*** Opening of Records for this task ***

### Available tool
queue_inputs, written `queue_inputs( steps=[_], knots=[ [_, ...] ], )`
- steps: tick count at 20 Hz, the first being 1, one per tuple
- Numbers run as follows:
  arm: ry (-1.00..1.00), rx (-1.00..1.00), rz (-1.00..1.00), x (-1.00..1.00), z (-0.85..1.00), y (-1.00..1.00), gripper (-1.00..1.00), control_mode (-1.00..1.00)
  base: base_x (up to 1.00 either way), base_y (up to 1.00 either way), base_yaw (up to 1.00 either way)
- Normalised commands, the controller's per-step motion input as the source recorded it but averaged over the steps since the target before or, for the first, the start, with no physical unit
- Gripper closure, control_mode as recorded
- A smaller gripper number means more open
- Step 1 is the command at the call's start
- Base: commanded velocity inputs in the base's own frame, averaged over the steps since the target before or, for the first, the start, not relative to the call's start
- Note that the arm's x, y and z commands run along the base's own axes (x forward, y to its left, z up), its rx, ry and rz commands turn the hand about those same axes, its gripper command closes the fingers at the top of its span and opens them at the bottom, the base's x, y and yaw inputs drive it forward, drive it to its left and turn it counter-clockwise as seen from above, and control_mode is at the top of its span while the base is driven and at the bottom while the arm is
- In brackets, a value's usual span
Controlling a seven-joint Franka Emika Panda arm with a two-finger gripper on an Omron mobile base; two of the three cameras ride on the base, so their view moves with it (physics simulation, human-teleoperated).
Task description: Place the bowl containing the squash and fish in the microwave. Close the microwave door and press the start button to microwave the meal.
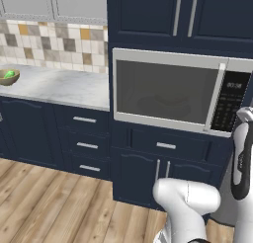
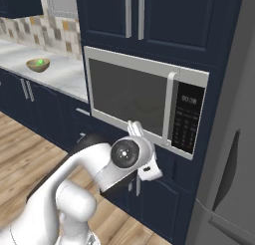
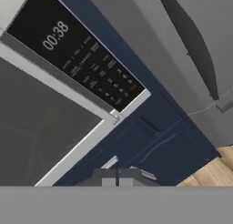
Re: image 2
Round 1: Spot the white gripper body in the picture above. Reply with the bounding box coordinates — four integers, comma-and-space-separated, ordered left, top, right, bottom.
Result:
127, 120, 146, 138

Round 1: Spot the grey fridge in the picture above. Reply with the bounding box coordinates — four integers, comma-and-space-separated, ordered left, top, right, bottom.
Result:
184, 0, 255, 245

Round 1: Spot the navy cupboard door under microwave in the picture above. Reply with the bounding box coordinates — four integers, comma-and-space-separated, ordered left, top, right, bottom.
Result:
136, 145, 197, 244

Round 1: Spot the silver handle under microwave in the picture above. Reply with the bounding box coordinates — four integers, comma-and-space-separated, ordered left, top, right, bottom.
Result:
134, 175, 141, 197

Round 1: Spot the silver base cupboard handle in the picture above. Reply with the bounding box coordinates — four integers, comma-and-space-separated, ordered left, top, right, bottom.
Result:
26, 80, 36, 104
20, 78, 30, 101

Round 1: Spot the navy corner wall cupboard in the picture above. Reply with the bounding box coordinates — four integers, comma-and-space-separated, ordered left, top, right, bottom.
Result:
0, 0, 45, 20

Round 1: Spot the silver microwave oven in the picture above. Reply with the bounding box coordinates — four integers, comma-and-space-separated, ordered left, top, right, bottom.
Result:
83, 45, 210, 161

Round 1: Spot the dark grey fridge handle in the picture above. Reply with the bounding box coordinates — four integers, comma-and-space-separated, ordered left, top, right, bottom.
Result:
211, 128, 242, 212

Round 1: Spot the grey framed window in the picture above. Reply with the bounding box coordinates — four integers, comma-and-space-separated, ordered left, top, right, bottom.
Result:
44, 0, 80, 20

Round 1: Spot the navy base cupboard door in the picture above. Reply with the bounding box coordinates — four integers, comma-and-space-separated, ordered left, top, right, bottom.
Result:
27, 79, 71, 152
0, 69, 28, 130

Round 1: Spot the microwave door with dark window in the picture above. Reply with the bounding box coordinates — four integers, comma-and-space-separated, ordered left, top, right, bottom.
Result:
84, 46, 179, 147

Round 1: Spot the silver drawer handle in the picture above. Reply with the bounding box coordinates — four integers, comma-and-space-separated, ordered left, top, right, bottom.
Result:
77, 131, 87, 144
75, 107, 91, 117

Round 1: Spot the silver wall cupboard handle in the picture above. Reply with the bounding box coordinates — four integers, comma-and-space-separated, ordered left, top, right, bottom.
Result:
125, 0, 132, 39
137, 0, 146, 41

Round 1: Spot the navy wall cupboard door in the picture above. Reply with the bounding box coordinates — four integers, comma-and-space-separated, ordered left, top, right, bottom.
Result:
75, 0, 134, 42
136, 0, 233, 54

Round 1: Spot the tan bowl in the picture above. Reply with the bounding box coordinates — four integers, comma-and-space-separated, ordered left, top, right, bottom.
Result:
26, 58, 52, 74

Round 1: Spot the silver microwave door handle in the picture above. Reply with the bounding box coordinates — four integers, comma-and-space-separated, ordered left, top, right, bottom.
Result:
161, 72, 178, 147

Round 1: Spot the navy drawer front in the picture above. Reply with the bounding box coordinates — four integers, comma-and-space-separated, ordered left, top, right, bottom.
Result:
69, 98, 93, 132

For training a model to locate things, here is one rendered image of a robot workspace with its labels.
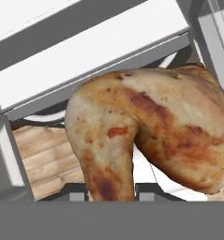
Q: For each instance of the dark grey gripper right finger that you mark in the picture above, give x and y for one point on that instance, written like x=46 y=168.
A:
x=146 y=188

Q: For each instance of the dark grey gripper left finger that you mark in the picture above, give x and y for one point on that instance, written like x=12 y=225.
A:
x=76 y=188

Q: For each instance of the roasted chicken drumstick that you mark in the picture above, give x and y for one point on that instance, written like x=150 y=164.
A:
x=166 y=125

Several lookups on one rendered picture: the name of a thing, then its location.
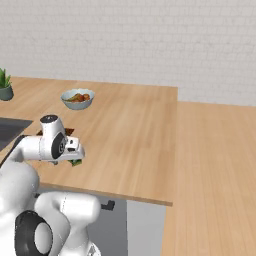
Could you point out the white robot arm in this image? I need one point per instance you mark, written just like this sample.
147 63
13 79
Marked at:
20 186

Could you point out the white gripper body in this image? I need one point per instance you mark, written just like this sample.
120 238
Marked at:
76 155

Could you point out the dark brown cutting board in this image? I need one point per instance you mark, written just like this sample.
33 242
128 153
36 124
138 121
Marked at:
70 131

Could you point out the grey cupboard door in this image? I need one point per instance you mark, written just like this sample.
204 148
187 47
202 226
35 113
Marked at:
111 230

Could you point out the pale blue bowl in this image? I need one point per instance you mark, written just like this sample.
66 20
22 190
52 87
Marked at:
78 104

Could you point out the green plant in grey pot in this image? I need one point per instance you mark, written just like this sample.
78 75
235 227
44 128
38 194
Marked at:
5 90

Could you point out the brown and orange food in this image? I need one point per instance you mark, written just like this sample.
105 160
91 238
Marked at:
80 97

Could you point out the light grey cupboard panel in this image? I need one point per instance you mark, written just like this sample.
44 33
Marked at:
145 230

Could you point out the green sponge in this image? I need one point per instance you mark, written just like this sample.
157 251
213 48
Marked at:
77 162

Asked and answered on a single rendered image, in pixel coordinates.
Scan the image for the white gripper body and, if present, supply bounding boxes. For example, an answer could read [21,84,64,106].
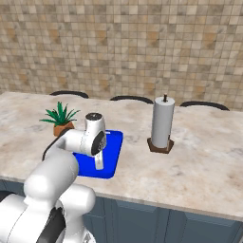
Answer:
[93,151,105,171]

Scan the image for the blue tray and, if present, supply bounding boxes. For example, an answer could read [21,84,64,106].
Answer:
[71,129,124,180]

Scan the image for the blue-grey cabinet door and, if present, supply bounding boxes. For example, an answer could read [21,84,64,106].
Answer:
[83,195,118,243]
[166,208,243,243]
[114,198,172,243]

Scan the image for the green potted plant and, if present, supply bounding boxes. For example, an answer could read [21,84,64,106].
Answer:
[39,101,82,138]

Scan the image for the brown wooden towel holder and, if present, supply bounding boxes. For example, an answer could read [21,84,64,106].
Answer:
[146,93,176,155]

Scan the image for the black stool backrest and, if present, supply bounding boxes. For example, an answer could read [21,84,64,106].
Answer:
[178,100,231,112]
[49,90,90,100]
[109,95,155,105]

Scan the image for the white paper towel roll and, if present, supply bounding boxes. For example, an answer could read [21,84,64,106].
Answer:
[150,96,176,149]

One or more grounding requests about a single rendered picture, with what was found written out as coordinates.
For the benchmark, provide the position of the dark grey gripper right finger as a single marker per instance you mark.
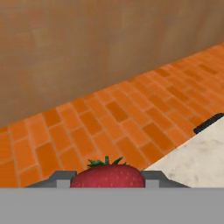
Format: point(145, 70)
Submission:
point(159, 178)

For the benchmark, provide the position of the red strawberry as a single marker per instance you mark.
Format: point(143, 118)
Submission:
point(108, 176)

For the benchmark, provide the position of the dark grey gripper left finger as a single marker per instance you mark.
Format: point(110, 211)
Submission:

*** Close of Records for this task ***

After identifying the lines above that contain "call", copy each one.

- Step 1 is the command at the call's start
- Base: commanded velocity inputs in the base's own frame, averaged over the steps since the target before or, for the first, the start, not relative to the call's start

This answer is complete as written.